Monitoring with NewRelic

Over the years I’ve come to rely on information radiators during testing to get immediate (or as quick as possible) feedback from the systems I’m testing.

Firebug, log files, event logs and many other sources of information are all very useful to a tester. They can give you insights in to what is happening in the system under test.

We’ve just taken this a step further by rolling out NewRelic on our test servers.

NewRelic is what’s termed a “Application Management Solution”.

I’ve been talking about this internally as a system that can give us three distinct insights:

  • User Experience Information
  • Server Information
  • Product Performance Information

I’ve probably over simplified the tool and doing an injustice but it allows me to clearly explain the value we’re seeing from it.

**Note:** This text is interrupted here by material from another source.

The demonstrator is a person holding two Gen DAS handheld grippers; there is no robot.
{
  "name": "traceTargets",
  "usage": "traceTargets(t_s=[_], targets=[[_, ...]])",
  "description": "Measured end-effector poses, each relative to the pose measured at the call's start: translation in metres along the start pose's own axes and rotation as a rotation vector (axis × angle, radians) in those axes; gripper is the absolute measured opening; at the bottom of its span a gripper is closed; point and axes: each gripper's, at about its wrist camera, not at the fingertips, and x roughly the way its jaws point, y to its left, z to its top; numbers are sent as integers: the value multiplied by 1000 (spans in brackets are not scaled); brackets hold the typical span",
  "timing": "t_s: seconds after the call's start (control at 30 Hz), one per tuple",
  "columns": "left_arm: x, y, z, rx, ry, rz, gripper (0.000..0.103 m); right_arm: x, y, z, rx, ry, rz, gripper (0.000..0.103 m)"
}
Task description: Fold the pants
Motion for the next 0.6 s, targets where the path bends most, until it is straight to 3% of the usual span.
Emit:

User Experience Information

NewRelic gives us all sorts of data around how the experience is for end users when they use our product.

We can use this to ascertain how our product is being experienced by our customers, but we can also use it to understand how the experience is stacking up for our testers.

If we are testing and we observe a slow down we can check whether it really was a product slow down using NewRelic and more importantly; what’s actually happening on the stack.

We can use NewRelic to work out what browsers are being used across all of our environments. We can see the test coverage we have across browsers and we can also see what browsers our own business use from our pre-production test environments (where we test all kits before live deploy).

We can also then see which browsers are faster than others. We can see which versions are used and which browser is our most heavily used. Interesting stuff to help guide and tune our testing.

Server Information

NewRelic monitors the actual servers giving all sorts of information such as memory, CPU, process usage etc etc. This is great information on our test servers, especially during perceived slow downs or during a load test.

We have other mechanisms for measuring this also so this is the least used function in NewRelic when testing.

Product Performance Information

For me, this is the greatest information tools like NewRelic offer; they show you what the product is actually doing.

It includes what pages are being dished, how fast are they being dished, where they may be slow (in the DOM? Network?), what queries are being run, what part of the code is running them and how often they are being called.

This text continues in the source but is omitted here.